The Real Recovery Plan

Recovery from burnout isn't about positive thinking or better time management. It's about changing the conditions that created the burnout in the first place.

Sometimes that means leaving a toxic job. Sometimes it means getting financial help. Sometimes it means finally addressing the chronic illness that's been draining your energy for years. Sometimes it means building the support network you should have had all along.

Kamilah put it perfectly: we need to "reflect, assess, and adjust." But you can't do the adjusting part without resources - whether that's money, time, support, or professional help.

Stop trying to be the person who has it all figured out. Start being the person who knows when to ask for help.


If you're a healthcare provider struggling with burnout, or if you're dealing with chronic stress that's affecting every area of your life, you don't have to figure this out alone.

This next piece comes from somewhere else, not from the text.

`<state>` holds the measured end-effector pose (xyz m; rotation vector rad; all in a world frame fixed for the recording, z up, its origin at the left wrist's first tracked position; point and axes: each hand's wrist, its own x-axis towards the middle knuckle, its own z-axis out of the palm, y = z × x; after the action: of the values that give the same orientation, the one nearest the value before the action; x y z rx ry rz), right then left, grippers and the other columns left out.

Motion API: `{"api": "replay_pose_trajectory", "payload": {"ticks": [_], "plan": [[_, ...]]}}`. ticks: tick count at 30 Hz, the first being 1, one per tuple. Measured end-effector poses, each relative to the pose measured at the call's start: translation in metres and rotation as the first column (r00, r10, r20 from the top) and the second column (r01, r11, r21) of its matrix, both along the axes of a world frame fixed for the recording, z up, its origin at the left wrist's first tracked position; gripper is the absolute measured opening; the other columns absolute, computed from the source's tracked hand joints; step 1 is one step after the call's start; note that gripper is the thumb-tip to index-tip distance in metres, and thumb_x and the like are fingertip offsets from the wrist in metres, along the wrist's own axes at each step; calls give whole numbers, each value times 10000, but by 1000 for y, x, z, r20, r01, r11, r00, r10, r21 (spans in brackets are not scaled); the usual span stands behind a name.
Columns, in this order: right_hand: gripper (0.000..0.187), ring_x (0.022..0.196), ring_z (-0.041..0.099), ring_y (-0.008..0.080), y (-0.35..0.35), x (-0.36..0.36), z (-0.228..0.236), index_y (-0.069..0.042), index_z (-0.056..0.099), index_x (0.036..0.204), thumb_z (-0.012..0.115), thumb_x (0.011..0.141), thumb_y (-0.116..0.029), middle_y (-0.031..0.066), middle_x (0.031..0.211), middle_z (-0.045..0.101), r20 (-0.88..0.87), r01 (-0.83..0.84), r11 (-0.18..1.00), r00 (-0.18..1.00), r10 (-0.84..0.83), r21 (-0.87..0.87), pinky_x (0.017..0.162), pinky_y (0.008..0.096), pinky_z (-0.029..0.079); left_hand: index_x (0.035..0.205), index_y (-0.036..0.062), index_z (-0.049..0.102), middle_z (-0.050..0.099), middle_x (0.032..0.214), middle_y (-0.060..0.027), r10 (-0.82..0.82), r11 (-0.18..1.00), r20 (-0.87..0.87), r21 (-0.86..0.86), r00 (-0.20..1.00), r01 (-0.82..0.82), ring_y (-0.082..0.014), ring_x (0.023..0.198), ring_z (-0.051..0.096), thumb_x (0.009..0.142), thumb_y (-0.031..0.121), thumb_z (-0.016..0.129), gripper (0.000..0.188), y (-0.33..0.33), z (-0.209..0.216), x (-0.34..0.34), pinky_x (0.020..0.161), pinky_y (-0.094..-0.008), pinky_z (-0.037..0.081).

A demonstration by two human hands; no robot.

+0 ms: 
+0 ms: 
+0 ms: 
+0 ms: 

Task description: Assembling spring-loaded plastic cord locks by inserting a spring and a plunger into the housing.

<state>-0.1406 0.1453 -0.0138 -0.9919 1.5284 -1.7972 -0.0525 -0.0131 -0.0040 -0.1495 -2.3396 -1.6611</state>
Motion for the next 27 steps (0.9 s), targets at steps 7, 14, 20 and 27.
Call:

The signs that you need professional support include: increased substance use, feelings of hopelessness, relationship problems, difficulty sleeping, or feeling detached from yourself and others.

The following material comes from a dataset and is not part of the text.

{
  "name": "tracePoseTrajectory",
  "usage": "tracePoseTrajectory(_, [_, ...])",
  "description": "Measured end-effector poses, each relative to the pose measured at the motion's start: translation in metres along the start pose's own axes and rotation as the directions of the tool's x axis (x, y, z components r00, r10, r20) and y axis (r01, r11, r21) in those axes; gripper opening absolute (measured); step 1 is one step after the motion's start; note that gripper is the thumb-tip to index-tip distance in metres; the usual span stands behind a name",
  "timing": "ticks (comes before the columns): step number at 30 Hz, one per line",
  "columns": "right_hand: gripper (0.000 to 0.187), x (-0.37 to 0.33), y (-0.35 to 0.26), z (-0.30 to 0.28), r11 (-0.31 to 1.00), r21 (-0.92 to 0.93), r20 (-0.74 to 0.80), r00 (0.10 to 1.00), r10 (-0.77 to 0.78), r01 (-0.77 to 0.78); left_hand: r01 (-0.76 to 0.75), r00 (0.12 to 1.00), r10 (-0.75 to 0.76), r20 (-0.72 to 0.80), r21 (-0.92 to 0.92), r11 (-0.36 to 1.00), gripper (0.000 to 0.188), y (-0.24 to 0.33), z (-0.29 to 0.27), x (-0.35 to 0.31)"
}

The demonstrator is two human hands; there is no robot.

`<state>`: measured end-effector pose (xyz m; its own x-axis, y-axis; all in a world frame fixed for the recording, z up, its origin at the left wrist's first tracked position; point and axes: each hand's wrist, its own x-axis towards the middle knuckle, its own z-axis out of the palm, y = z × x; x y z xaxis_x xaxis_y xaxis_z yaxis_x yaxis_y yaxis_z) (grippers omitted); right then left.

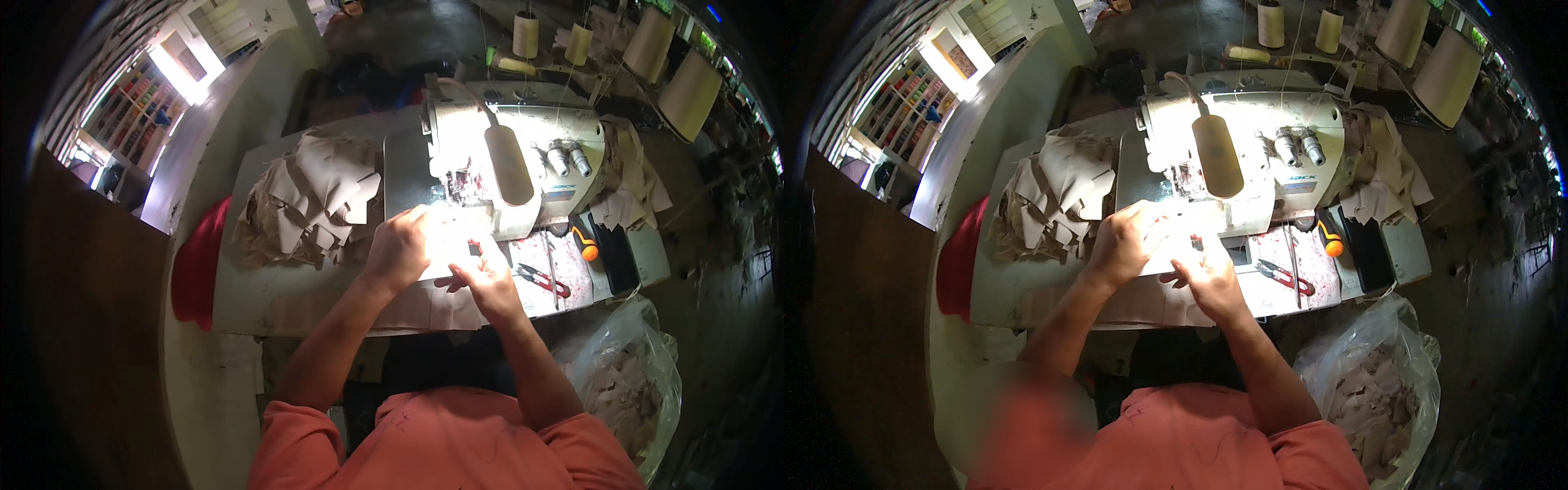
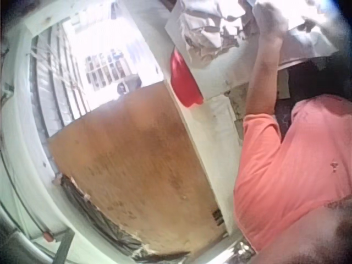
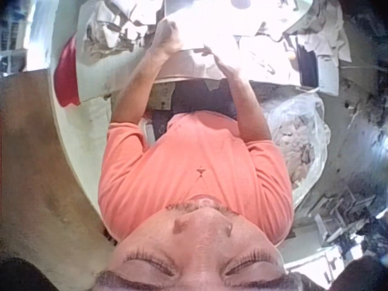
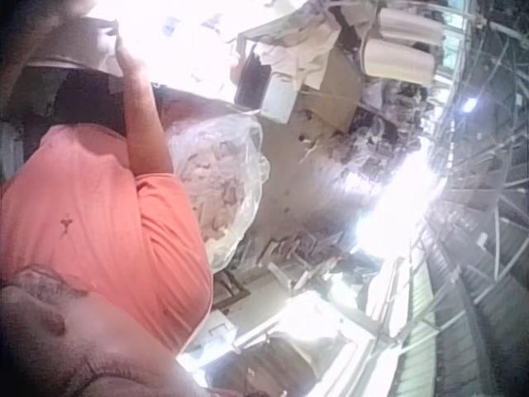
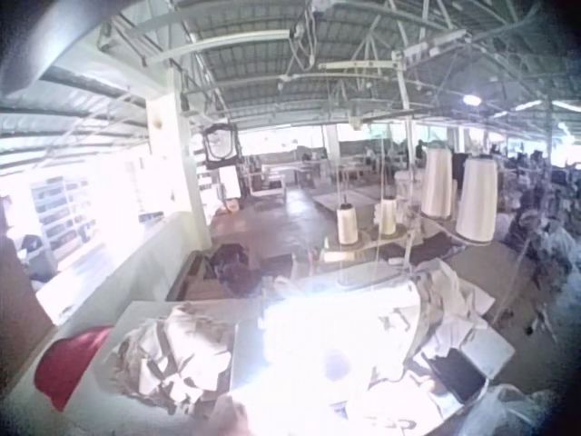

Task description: The person repeatedly folds small rectangular pieces of light-colored fabric by hand at a sewing workstation. They pick up each piece, fold it in half, and place it on a growing stack to the left of the sewing machine. The person occasionally adjusts the stack and continues folding additional pieces.

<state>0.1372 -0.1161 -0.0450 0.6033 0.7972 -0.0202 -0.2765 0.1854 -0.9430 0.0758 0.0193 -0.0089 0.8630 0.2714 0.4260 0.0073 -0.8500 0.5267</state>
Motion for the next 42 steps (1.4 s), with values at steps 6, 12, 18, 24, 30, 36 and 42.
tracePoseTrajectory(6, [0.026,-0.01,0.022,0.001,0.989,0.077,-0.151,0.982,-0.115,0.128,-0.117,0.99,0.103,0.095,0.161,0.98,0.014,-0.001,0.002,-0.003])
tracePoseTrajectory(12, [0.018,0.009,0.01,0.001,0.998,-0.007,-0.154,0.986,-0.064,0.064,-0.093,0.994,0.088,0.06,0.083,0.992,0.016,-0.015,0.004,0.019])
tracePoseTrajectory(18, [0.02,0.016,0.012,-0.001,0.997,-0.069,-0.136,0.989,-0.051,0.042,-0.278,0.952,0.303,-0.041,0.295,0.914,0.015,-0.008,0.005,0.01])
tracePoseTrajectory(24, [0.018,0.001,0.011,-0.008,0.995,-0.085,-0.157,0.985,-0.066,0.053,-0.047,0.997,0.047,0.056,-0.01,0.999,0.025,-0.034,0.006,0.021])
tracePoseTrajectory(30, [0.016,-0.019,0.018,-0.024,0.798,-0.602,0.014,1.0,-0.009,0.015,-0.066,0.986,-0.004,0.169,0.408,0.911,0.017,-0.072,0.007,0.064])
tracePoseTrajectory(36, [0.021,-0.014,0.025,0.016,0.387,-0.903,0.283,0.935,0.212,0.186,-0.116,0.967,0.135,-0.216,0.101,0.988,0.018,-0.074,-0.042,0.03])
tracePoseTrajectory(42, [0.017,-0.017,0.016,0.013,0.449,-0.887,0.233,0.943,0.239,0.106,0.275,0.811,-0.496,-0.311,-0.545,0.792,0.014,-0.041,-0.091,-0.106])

For more resources on recognizing and recovering from burnout, check out Kamilah's self-care guide at InTouch Wellness.

 

This blog post is based on an interview with Kamilah Jones, PharmD, LPC, CRC, on The Chronic Illness Therapist Podcast. For more resources on navigating healthcare challenges, subscribe to our newsletter and follow us on social media.

 

Disclaimer: Everything we discuss here is just meant to be general education and information. It's not intended as personal mental health or medical advice. If you have any questions related to your unique circumstances, please contact a licensed therapist or medical professional in your state of residence.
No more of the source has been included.